我正在测试 valgrind 并且有这个泄漏 4 个字节的小 C 程序:
#include <stdio.h>
#include <stdlib.h>
int main(void)
{
int* x = malloc(sizeof(int));
printf( "Address: %p\n", x);
return 0;
}
我编译它:gcc -g -o leak leak.c,运行它:
$ leak
Address: 0x55a72e303260
$ leak
Address: 0x55f370273260
所以它为两个单独的 运行 显示了两个不同的地址。但是,如果我 运行 它在 valgrind 下它总是显示相同的地址:0x4a66040:
$ valgrind --leak-check=full --show-leak-kinds=all leak
==8186== Memcheck, a memory error detector
==8186== Copyright (C) 2002-2017, and GNU GPL'd, by Julian Seward et al.

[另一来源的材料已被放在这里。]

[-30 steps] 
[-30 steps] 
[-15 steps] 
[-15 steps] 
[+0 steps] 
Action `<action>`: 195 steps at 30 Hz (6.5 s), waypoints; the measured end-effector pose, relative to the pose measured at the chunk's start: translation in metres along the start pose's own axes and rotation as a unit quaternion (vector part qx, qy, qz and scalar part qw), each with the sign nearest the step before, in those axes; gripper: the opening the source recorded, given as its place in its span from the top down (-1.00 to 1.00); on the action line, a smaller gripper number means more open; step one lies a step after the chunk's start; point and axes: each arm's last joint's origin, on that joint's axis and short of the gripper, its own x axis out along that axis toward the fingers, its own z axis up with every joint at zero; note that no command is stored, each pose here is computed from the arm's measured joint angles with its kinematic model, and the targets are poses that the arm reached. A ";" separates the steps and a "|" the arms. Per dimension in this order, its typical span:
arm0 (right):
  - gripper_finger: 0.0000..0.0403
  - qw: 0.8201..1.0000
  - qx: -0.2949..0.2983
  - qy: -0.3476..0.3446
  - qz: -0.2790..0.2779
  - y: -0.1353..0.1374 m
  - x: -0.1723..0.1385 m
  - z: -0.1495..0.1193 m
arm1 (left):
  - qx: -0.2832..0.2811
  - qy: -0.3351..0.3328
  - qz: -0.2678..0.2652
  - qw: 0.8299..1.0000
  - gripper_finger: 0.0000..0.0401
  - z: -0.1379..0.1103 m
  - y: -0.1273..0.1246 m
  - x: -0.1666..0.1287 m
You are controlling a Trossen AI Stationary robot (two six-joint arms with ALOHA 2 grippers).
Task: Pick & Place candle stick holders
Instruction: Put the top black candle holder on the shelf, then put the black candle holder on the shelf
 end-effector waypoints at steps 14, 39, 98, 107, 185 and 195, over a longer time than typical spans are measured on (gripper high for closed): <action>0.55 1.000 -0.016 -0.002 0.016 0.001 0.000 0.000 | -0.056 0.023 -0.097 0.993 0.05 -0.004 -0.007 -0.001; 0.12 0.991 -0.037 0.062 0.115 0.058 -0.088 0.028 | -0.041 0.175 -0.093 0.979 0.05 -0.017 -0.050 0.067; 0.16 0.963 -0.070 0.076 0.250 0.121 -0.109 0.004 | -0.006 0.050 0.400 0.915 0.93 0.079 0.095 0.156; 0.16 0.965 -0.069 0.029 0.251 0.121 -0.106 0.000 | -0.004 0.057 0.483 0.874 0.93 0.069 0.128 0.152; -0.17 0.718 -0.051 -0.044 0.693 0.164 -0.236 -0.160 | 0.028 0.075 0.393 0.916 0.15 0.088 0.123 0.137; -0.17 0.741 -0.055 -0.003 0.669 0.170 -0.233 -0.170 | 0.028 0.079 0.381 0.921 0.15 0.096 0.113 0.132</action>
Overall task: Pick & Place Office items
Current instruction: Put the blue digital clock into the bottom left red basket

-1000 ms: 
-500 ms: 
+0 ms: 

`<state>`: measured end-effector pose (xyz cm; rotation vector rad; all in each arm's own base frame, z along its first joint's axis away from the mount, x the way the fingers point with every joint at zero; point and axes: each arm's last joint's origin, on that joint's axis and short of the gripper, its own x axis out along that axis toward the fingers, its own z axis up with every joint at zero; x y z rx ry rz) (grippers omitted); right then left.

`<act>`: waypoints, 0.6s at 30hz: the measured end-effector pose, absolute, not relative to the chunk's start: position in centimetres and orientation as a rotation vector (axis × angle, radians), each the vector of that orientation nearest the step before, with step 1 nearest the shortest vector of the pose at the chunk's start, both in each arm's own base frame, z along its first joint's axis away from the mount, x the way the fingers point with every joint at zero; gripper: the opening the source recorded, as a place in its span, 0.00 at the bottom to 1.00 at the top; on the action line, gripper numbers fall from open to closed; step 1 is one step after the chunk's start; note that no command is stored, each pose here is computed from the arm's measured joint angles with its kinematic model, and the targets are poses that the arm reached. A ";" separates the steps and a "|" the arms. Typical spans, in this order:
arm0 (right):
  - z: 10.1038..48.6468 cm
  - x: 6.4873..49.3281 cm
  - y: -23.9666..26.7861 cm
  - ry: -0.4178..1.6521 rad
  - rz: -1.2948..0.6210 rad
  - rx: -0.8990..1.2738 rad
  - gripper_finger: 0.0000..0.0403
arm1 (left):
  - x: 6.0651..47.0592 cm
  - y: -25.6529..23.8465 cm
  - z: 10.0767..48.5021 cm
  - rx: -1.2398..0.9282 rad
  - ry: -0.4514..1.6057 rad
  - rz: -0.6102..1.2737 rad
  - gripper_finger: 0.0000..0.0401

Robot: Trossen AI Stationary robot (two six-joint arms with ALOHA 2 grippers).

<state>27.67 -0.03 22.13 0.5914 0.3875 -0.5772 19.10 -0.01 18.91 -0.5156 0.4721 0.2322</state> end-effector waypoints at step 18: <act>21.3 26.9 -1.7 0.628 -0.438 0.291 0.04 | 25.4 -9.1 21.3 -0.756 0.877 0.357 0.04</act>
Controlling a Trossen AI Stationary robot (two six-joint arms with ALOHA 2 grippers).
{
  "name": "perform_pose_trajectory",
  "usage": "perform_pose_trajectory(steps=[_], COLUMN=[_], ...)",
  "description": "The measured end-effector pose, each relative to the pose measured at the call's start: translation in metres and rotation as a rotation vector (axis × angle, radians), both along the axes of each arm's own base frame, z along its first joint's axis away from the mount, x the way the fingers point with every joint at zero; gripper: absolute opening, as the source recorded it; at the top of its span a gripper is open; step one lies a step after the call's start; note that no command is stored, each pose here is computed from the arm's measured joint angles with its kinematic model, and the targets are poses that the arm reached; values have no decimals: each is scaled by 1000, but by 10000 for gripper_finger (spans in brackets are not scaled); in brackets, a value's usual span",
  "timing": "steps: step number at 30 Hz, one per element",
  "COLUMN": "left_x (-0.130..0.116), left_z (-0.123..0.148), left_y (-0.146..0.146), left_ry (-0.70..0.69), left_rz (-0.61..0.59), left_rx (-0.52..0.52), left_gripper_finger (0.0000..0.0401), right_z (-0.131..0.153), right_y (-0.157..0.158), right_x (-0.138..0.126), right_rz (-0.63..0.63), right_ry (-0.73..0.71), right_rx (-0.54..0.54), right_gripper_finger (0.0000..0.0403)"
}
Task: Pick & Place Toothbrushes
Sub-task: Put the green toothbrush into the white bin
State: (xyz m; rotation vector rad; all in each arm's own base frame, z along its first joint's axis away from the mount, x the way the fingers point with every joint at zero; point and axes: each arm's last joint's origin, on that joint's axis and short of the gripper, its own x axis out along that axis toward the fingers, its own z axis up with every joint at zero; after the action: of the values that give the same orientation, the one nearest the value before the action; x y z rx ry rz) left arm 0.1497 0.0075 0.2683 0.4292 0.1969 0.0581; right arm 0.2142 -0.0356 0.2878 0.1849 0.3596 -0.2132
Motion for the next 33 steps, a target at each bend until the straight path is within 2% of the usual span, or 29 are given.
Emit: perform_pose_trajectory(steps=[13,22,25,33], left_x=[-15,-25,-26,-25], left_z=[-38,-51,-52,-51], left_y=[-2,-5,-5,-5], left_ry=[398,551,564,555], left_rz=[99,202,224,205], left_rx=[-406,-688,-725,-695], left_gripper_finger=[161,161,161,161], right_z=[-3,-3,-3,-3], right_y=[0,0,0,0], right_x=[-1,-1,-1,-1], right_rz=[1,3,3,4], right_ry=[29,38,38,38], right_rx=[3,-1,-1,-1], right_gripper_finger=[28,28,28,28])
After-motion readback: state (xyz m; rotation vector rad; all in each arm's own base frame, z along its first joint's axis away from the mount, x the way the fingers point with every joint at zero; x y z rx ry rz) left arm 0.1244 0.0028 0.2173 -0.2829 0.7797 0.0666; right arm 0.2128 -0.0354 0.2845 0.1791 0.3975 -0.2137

==8186== Using Valgrind-3.14.0 and LibVEX; rerun with -h for copyright info
==8186== Command: leak
==8186==
Address: 0x4a66040
==8186==
==8186== HEAP SUMMARY:
==8186== in use at exit: 4 bytes in 1 blocks
==8186== total heap usage: 2 allocs, 1 frees, 1,028 bytes allocated
==8186==
==8186== 4 bytes in 1 blocks are definitely lost in loss record 1 of 1
==8186== at 0x483874F: malloc (in /usr/lib/x86_64-linux-gnu/valgrind/vgpreload_memcheck-amd64-linux.so)
==8186== by 0x109156: main (leak.c:6)
==8186==
==8186== LEAK SUMMARY:
==8186== definitely lost: 4 bytes in 1 blocks
==8186== indirectly lost: 0 bytes in 0 blocks
==8186== possibly lost: 0 bytes in 0 blocks
==8186== still reachable: 0 bytes in 0 blocks
==8186== suppressed: 0 bytes in 0 blocks
==8186==
==8186== For counts of detected and suppressed errors, rerun with: -v
==8186== ERROR SUMMARY: 1 errors from 1 contexts (suppressed: 0 from 0)
为什么会这样?并且valgrind是否可以显示内存的真实地址?
它是分配内存的"real"地址。
Valgrind 将您的 malloc() 实现替换为它自己的版本,以便它可以做它做的事情,请参阅以下行:
==8186== at 0x483874F: malloc (in /usr/lib/x86_64-linux-gnu/valgrind/vgpreload_memcheck-amd64-linux.so)
因此,malloc() 的 "normal" libc 实现与 valgrind 的实现之间存在差异的是获取内存的底层调用。可能 libc 使用 brk() 而 valgrind 使用 mmap().
brk() 遵循 Address Space Layout Randomization 的规则,而 mmap() 允许显式选择要映射新分配内存的虚拟内存地址。
编辑:strace 两个版本,显示:
libc:
brk(NULL) = 0x5611e25ec000
brk(0x5611e260d000) = 0x5611e260d000
fstat(1, {st_dev=makedev(0, 22), st_ino=67, st_mode=S_IFCHR|0620, st_nlink=1, st_uid=1000, st_gid=5, st_blksize=1024, st_blocks=0, st_rdev=makedev(136, 64), st_atime=1566292432 /* 2019-08-20T11:13:52.993864629+0200 */, st_atime_nsec=993864629, st_mtime=1566292432 /* 2019-08-20T11:13:52.993864629+0200 */, st_mtime_nsec=993864629, st_ctime=1564479628 /* 2019-07-30T11:40:28.009864433+0200 */, st_ctime_nsec=9864433}) = 0
write(1, "Address: 0x5611e25ec260\n", 24) = 24
valgrind:
mmap(0x4c2c000, 2158912, PROT_READ|PROT_EXEC, MAP_PRIVATE|MAP_FIXED|MAP_DENYWRITE, 3, 0) = 0x4c2c000
...
write(1027, "==18842== at 0x4C2FB0F: mallo"..., 91) = 91
所以实际上 Valgrind 明确选择了在哪里映射它的内存池。